- [What this task involves] Your job with the data below: print everything from the line that holds "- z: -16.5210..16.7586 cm" down to the line that holds "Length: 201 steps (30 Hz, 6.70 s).", ends included, exactly, and nothing else.
____________________
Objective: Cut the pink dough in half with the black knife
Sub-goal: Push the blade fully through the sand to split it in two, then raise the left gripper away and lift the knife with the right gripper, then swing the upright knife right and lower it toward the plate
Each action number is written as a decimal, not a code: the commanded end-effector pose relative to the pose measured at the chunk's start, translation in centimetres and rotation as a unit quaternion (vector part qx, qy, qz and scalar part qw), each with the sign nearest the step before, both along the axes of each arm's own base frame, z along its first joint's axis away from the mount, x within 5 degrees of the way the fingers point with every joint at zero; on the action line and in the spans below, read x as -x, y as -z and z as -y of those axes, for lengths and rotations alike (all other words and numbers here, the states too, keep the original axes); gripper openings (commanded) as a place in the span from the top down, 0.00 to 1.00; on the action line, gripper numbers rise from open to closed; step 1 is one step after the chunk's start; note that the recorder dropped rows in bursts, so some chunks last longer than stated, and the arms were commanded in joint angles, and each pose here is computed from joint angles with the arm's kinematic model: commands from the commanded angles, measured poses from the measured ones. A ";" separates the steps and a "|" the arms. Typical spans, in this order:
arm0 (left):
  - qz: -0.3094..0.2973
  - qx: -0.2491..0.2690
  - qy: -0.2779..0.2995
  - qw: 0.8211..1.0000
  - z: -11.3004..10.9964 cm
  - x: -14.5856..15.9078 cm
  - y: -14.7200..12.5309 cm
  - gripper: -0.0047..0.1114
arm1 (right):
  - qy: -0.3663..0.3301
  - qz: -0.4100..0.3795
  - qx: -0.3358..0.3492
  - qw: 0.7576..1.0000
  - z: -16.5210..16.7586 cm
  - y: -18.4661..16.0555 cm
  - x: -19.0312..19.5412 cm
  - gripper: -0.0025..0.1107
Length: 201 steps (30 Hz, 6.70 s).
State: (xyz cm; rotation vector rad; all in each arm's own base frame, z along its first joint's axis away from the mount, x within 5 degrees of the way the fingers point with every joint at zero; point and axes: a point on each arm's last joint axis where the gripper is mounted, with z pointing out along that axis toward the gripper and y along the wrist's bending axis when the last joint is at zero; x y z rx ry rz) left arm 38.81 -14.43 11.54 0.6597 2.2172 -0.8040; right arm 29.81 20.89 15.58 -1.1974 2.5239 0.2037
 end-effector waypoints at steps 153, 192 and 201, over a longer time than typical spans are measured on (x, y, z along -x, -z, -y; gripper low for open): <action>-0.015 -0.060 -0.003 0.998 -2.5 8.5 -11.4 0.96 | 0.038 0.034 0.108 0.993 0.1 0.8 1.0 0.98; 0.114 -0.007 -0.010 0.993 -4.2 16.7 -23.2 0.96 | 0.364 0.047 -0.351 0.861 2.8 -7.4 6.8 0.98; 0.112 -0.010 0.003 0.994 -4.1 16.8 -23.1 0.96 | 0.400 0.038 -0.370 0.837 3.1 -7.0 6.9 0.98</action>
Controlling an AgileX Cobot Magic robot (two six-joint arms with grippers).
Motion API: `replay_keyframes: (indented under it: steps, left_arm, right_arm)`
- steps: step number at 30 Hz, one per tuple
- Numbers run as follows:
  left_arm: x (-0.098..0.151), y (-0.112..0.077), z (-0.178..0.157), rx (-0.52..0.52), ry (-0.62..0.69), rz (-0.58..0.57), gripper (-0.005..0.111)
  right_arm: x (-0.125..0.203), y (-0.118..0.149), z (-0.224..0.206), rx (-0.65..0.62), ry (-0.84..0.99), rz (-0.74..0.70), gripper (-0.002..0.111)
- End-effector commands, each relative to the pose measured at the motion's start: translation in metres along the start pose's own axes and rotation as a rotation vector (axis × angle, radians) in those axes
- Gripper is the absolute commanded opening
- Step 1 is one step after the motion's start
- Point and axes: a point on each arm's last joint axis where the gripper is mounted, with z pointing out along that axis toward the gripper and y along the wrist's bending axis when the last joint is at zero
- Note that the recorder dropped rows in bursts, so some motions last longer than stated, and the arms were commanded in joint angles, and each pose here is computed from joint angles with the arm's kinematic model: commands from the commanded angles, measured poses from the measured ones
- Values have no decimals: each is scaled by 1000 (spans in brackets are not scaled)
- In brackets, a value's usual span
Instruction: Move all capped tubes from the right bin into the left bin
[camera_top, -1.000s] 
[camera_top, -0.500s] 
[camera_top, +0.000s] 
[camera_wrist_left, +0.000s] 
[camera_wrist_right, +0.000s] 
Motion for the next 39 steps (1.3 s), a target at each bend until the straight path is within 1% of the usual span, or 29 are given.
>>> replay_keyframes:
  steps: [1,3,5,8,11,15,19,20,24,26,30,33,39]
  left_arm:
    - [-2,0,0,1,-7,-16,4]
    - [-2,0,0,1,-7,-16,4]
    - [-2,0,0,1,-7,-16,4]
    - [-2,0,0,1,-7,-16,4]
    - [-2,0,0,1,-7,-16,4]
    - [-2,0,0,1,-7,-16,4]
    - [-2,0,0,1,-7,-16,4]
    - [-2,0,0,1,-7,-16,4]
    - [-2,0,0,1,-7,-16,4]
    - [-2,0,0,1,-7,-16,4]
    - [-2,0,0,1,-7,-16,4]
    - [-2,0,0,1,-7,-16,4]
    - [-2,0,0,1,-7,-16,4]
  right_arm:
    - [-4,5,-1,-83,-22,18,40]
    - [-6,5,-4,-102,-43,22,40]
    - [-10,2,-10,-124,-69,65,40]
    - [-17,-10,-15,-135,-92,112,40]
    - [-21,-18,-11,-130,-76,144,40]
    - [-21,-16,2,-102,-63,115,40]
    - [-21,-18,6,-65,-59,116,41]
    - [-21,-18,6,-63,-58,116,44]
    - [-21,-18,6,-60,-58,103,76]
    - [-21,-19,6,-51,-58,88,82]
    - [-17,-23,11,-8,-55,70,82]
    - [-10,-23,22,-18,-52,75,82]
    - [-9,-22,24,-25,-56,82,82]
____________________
- [Reply to the task]
  - z: -16.5210..16.7586 cm
  - y: -18.4661..16.0555 cm
  - x: -19.0312..19.5412 cm
  - gripper: -0.0025..0.1107
Length: 201 steps (30 Hz, 6.70 s).

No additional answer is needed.